Task instructions: Which lines of the records contain the word "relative"? Show each of them.

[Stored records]
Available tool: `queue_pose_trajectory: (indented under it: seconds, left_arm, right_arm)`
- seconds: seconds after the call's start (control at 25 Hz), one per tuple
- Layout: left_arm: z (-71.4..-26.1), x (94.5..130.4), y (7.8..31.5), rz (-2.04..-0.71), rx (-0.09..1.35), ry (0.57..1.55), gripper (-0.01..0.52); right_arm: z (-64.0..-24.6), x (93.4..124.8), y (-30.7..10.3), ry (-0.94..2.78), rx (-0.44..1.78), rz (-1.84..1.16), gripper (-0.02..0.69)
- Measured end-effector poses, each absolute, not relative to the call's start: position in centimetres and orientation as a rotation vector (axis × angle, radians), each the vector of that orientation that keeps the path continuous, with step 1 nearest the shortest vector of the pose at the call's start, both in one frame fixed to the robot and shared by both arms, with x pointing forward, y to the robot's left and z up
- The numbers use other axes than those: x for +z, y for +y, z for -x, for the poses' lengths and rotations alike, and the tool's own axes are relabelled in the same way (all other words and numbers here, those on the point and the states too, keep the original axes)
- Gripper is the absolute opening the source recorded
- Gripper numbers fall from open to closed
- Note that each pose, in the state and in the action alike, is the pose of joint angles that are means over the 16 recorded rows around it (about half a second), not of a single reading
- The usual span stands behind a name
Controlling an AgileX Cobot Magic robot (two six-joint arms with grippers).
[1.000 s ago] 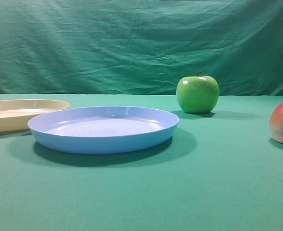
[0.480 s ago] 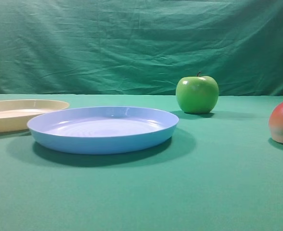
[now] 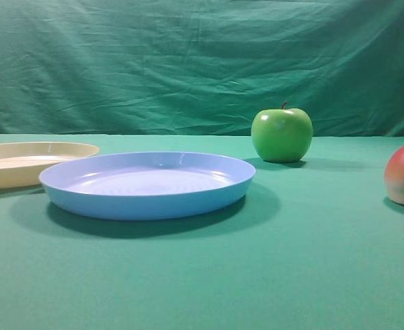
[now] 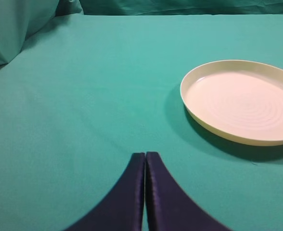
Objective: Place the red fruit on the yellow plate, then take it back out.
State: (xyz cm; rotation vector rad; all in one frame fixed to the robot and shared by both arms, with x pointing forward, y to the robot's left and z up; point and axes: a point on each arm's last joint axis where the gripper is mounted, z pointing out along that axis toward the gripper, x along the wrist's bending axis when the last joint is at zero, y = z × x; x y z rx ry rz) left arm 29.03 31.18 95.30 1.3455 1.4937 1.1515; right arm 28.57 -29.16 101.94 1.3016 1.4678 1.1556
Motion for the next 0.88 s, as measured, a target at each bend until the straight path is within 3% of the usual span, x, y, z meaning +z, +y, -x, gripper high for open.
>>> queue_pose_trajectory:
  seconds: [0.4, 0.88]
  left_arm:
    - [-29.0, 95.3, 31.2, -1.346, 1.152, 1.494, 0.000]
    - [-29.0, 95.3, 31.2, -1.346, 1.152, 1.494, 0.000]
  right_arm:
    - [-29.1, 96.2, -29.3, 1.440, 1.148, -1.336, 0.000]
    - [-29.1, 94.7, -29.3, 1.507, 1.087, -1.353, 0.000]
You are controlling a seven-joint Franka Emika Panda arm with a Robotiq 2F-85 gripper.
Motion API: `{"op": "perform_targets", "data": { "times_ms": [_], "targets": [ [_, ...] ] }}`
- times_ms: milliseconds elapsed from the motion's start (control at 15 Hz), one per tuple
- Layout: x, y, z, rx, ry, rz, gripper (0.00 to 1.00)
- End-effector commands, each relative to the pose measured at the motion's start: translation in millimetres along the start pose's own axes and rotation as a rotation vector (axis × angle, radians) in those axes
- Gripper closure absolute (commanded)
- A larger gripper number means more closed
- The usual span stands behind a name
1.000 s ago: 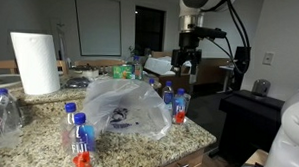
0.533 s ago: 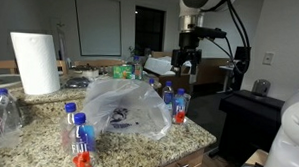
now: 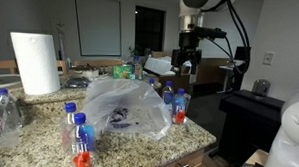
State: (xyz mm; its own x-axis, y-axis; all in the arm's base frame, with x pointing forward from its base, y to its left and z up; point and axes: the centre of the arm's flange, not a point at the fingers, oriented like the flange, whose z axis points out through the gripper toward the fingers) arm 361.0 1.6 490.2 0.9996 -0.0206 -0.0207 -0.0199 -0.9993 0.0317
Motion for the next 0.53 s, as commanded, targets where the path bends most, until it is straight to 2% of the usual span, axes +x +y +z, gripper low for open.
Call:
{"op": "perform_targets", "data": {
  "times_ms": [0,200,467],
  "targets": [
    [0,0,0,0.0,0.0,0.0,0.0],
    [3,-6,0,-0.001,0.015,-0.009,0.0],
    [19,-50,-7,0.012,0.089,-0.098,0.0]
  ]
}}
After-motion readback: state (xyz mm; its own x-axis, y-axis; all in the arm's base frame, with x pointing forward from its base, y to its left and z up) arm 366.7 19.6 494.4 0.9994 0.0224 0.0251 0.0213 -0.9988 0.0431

Task solution:
- Measured end-effector poses, each absolute, not relative to the call's start: position in centimetres and orientation as a rotation vector (axis × angle, radians), each the vector of that orientation that keeps the path continuous, with step 1 nearest the shortest vector of the pose at the call's start, both in one frame fixed to the robot and shared by both arms, with x pointing forward, y to the robot's left and z up
- End-effector commands, each relative to the pose measured at the motion's start: translation in millimetres along the start pose's own axes and rotation as a rotation vector (axis × angle, radians) in those axes

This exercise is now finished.